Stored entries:
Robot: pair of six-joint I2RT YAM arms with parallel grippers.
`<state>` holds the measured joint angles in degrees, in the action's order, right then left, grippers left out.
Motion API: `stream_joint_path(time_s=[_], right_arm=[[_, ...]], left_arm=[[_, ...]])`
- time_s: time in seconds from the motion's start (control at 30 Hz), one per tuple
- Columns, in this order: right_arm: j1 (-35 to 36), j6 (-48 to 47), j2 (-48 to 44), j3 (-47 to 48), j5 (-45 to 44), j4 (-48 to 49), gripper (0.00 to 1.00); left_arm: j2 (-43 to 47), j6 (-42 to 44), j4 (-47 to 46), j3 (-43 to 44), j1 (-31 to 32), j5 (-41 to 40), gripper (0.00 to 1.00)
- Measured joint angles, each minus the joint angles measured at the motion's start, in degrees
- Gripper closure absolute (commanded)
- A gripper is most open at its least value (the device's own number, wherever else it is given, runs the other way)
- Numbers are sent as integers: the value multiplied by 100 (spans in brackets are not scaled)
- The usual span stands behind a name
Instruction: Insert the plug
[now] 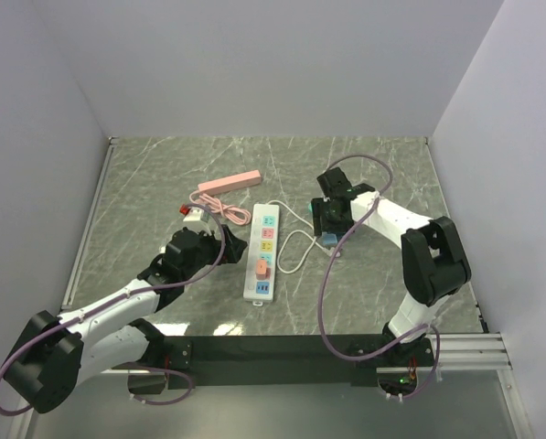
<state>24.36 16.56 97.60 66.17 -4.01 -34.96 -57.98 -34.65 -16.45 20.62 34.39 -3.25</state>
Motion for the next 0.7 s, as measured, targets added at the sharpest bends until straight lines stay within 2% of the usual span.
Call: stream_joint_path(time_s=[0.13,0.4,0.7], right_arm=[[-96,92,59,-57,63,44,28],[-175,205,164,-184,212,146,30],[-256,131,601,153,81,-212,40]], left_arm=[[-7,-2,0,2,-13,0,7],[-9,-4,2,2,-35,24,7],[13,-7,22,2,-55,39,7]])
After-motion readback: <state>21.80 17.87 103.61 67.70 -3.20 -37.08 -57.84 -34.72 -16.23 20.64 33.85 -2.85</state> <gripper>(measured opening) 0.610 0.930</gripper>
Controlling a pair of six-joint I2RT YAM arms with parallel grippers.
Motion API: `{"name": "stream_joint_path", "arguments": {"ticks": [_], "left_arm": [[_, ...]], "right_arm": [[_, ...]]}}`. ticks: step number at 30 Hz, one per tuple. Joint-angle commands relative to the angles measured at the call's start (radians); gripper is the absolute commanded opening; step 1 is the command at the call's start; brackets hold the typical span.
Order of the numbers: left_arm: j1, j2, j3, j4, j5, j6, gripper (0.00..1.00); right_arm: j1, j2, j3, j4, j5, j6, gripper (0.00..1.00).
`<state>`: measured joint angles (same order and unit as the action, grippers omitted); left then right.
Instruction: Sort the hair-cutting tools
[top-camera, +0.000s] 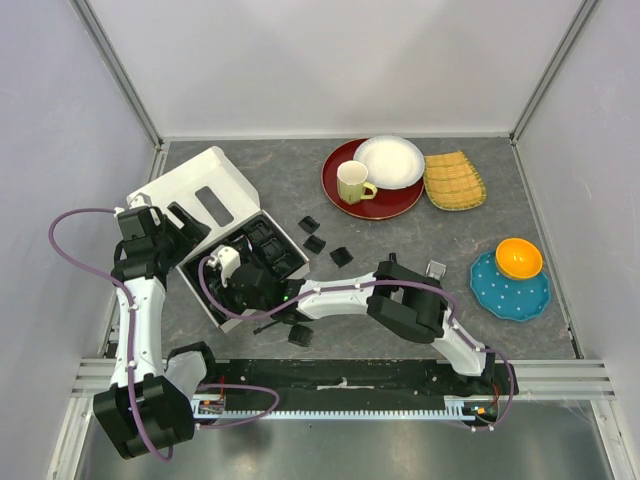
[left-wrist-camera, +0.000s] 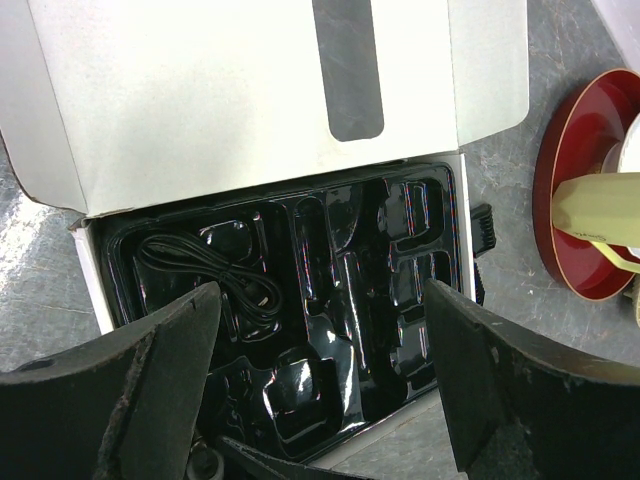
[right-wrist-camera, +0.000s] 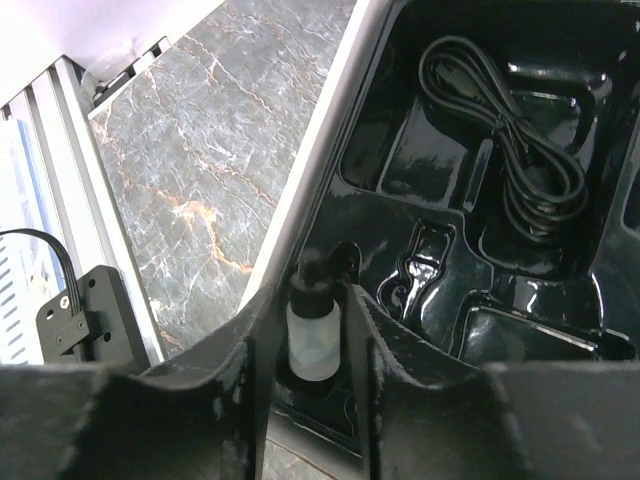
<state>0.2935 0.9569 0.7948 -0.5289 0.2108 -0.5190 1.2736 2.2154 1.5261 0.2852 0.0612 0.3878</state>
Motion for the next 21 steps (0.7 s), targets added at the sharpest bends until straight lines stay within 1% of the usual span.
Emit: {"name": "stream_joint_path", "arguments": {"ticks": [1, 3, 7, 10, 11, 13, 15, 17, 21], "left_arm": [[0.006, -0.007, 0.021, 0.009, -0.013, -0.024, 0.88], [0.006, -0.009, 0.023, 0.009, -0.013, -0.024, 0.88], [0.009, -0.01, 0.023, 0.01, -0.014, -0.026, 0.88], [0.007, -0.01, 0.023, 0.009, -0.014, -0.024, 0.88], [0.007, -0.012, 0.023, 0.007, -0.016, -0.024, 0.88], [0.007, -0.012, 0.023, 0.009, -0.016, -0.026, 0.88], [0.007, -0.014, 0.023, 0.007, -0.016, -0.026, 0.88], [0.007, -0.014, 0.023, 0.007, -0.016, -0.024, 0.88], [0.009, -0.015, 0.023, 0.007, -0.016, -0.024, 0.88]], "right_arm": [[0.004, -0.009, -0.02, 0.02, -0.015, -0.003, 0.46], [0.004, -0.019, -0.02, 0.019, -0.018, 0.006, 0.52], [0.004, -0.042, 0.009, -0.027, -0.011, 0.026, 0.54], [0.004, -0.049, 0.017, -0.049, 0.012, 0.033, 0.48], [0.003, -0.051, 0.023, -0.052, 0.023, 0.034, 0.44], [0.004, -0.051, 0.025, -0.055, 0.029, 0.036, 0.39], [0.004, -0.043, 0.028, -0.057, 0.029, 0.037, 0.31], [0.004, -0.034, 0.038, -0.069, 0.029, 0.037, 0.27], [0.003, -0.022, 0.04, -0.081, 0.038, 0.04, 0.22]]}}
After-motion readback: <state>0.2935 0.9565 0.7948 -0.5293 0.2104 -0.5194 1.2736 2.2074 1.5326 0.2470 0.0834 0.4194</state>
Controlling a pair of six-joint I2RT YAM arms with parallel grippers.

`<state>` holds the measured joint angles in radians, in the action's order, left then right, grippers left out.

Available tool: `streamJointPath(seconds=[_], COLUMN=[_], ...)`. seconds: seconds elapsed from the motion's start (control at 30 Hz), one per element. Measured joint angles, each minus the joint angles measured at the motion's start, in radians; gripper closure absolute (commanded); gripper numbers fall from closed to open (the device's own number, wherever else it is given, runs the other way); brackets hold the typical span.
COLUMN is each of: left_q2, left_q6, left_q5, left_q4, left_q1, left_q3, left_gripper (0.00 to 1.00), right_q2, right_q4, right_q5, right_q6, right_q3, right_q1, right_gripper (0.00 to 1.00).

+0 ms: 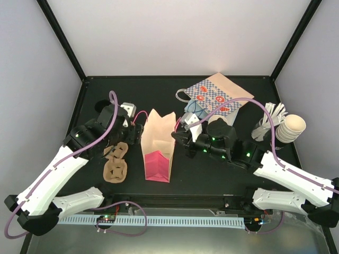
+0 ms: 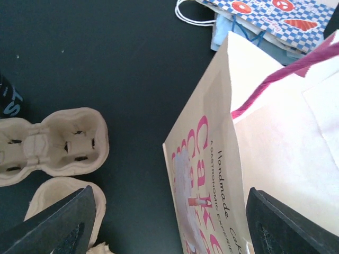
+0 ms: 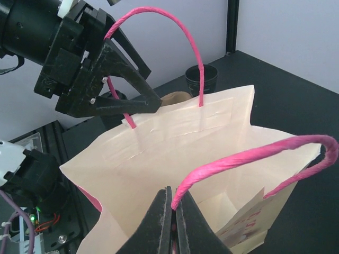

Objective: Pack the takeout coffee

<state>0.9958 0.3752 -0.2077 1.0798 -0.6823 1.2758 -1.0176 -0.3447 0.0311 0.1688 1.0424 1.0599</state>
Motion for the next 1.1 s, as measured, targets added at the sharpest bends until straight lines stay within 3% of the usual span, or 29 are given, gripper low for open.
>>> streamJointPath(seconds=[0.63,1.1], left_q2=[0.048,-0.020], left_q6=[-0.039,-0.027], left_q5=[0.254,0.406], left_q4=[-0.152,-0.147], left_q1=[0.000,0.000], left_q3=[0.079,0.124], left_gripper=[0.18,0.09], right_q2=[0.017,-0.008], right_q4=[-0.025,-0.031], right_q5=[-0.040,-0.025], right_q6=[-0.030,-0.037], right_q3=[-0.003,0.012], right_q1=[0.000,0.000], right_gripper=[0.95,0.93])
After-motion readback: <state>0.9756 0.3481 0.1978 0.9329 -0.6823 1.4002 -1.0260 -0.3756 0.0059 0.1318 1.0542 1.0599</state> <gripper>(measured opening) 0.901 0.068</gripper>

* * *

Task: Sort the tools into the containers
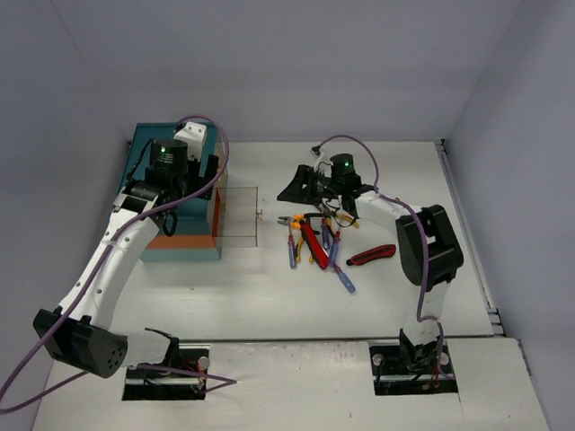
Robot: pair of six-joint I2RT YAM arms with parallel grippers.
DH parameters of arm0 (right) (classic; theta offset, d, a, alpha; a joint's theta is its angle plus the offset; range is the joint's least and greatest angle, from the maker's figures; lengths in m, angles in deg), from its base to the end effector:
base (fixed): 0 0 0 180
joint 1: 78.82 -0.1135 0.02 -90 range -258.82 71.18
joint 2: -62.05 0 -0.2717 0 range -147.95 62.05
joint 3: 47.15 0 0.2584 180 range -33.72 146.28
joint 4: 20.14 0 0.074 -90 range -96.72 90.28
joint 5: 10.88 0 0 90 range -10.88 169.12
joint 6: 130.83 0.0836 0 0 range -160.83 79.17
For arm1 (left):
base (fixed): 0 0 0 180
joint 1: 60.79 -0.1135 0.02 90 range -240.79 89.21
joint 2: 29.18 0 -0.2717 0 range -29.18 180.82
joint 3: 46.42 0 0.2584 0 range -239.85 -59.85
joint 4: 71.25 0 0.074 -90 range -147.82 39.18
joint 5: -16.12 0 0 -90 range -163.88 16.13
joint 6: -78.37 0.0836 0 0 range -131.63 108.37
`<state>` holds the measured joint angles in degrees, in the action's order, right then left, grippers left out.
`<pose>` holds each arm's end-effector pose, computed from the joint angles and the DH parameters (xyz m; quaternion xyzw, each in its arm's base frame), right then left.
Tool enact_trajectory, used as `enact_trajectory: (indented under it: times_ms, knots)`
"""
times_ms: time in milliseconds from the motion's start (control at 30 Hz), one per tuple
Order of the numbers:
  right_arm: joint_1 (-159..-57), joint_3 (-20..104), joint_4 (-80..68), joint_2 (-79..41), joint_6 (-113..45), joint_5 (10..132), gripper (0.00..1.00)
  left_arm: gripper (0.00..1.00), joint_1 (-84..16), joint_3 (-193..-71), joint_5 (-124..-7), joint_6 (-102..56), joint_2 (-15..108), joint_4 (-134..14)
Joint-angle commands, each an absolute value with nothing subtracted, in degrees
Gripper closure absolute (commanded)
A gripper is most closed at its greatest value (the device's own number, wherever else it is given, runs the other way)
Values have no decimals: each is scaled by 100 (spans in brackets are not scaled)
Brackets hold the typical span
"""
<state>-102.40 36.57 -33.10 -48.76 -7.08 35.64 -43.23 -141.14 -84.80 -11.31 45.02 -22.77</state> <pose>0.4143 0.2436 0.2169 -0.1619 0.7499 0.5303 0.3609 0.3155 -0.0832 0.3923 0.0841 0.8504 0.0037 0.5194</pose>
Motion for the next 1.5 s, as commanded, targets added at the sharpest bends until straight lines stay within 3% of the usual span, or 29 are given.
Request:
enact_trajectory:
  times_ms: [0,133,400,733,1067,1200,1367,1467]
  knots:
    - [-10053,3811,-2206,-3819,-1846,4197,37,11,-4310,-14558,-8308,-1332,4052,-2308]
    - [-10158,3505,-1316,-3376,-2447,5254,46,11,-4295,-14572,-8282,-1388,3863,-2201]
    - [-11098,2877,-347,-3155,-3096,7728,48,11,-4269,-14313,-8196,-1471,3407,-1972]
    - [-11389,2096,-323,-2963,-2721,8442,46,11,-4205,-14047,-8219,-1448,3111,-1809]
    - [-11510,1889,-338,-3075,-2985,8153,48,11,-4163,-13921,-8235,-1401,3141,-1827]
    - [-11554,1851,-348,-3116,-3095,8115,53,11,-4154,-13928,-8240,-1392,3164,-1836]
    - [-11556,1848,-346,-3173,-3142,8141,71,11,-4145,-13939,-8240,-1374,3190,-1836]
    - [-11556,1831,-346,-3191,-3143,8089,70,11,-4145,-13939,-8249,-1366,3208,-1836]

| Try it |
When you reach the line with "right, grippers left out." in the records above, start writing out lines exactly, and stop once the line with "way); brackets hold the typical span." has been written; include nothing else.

| Solution for this task |
`<state>` holds the measured joint angles in radians, in the action's order, left then right, grippers left out.

Available tool: `streamJointPath(seconds=[_], COLUMN=[_], ...)`. seconds: seconds elapsed from the motion's start (control at 30 Hz), one per element. Measured joint angles, each minus the joint angles measured at the motion's start, in radians; gripper closure absolute (commanded); gripper numbers fall from closed to open (the device's own number, wherever else it is given, runs the other way); brackets hold the typical span.

Work on the exercise is now finished.